Attention-based UAV Trajectory Optimization for Wireless Power Transfer-assisted IoT Systems
Li Dong, Feibo Jiang, Yubo Peng
TL;DR
The paper addresses energy-efficient UAV trajectory optimization in WPT-assisted IoT systems with limited UAV energy and IoTD storage. It introduces AUTO, a framework that combines a graph-transformer based ATOM for encoding/decoding IoTDs and a stable TENMA-based training regime for large-scale trajectory planning. The authors demonstrate that ATOM-TENMA achieves lower energy consumption and feasible, scalable trajectories across simulations and a field case, outperforming several baselines and neural-network-based designers.

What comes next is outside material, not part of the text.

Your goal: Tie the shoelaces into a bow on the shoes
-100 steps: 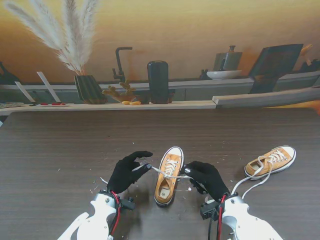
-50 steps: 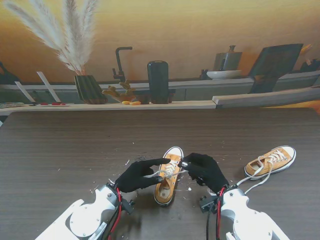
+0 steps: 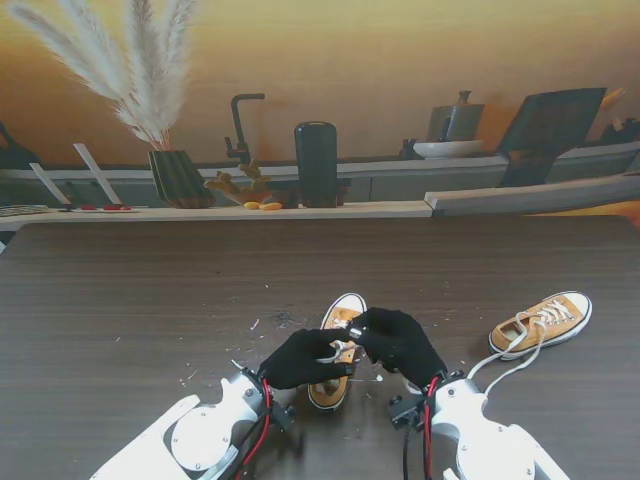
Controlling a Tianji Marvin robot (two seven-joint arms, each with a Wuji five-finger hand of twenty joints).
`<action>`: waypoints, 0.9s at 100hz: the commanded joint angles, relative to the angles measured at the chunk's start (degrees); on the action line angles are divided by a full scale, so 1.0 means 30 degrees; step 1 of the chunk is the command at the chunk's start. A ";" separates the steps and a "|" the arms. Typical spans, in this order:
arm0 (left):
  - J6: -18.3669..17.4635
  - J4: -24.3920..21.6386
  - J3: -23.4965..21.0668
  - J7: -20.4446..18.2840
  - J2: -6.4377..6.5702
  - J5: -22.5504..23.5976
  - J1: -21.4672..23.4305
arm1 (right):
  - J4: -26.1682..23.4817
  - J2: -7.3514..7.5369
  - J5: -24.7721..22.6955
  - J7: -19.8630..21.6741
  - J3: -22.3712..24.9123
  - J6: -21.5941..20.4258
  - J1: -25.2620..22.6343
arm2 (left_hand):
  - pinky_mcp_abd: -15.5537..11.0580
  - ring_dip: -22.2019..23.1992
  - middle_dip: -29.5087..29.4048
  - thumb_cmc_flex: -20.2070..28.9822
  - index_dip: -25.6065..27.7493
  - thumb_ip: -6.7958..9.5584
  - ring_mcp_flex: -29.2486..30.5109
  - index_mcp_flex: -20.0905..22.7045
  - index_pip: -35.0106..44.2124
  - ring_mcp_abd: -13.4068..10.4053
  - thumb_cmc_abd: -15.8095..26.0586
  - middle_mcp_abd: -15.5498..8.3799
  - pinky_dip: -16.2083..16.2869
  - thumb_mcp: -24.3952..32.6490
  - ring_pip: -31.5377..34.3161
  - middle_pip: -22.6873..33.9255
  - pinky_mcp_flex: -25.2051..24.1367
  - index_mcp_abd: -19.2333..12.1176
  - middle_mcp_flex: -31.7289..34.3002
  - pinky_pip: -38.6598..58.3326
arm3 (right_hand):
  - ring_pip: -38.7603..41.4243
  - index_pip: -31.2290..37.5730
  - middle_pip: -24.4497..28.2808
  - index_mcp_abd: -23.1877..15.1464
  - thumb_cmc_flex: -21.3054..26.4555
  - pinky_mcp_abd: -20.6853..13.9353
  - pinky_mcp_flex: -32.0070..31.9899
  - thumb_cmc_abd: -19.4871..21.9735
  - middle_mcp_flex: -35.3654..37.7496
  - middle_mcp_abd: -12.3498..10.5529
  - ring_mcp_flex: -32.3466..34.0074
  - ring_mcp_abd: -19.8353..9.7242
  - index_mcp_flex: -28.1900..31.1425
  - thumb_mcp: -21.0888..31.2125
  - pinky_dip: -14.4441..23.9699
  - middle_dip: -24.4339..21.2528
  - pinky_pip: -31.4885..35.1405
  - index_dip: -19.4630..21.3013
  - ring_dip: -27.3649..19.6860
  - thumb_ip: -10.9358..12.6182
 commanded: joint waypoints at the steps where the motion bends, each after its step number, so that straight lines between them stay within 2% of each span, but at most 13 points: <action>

This work provides a practical, scalable approach to joint UAV deployment, association, and scheduling in WPT-IoT networks, with strong potential for real-world deployment.
Abstract
Unmanned Aerial Vehicles (UAVs) in Wireless Power Transfer (WPT)-assisted Internet of Things (IoT) systems face the following challenges: limited resources and suboptimal trajectory planning. Reinforcement learning-based trajectory planning schemes face issues of low search efficiency and learning instability when optimizing large-scale systems. To address these issues, we present an Attention-based UAV Trajectory Optimization (AUTO) framework based on the graph transformer, which consists of an Attention Trajectory Optimization Model (ATOM) and a Trajectory lEarNing Method based on Actor-critic (TENMA). In ATOM, a graph encoder is used to calculate the self-attention characteristics of all IoTDs, and a trajectory decoder is developed to optimize the number and trajectories of UAVs. TENMA then trains the ATOM using an improved Actor-Critic method, in which the real reward of the system is applied as the baseline to reduce variances in the critic network. This method is suitable for high-quality and large-scale multi-UAV trajectory planning. Finally, we develop numerous experiments, including a hardware experiment in the field case, to verify the feasibility and efficiency of the AUTO framework.